**What to produce**. Everything from the line containing "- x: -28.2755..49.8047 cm" to the last line of the data below should be copied word for word, and nothing else.

----

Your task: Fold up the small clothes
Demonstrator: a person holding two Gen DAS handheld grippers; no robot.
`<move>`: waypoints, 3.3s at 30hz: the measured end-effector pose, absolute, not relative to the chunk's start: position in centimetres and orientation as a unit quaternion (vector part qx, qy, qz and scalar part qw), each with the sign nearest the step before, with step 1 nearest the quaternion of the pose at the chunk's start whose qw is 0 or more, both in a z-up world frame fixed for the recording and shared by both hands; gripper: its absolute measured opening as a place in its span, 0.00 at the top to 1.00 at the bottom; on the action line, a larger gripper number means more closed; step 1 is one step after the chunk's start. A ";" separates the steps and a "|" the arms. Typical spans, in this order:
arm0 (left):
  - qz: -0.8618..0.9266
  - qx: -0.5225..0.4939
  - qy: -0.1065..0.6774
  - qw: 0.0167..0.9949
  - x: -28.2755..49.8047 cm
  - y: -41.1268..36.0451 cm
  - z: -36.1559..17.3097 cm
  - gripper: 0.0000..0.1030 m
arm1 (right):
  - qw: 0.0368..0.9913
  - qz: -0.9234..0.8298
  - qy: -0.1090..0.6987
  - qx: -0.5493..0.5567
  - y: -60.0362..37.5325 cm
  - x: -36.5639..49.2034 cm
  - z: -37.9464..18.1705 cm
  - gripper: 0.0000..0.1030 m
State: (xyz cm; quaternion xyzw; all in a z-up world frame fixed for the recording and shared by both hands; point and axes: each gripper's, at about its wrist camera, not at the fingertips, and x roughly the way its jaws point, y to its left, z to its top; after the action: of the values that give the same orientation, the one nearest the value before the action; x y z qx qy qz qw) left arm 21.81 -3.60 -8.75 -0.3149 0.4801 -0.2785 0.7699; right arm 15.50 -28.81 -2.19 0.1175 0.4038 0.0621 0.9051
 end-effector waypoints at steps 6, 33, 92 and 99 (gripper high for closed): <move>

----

**Response**.
  - x: -28.2755..49.8047 cm
  - y: -41.1268..36.0451 cm
  - z: -36.1559..17.3097 cm
  - gripper: 0.0000..0.1030 m
arm1 (right):
  - qw: 0.0368..0.9913
  - qz: -0.9234..0.8298
  - qy: -0.1090..0.6987
  - qx: -0.5493..0.5567
  - y: -60.0362..37.5325 cm
  - x: -36.5639..49.2034 cm
  - z: -37.9464..18.1705 cm
  - gripper: 0.0000..0.1030 m
State: (xyz cm; quaternion xyzw; all in a z-up world frame fixed for the recording and shared by both hands; point and axes: each gripper's, at about its wrist camera, not at the fingertips, and x roughly the way its jaws point, y to its left, z to its top; after the action: of the values that give the same orientation, the one nearest the value before the action; x y z qx qy qz qw) left arm 21.81 -3.60 -8.75 -0.3149 0.4801 -0.2785 0.7699; right arm 15.50 -28.81 -2.19 0.1175 0.4038 0.0621 0.9051
 end-effector waypoints at steps 6, 33, 92 and 99 (gripper high for closed): <move>

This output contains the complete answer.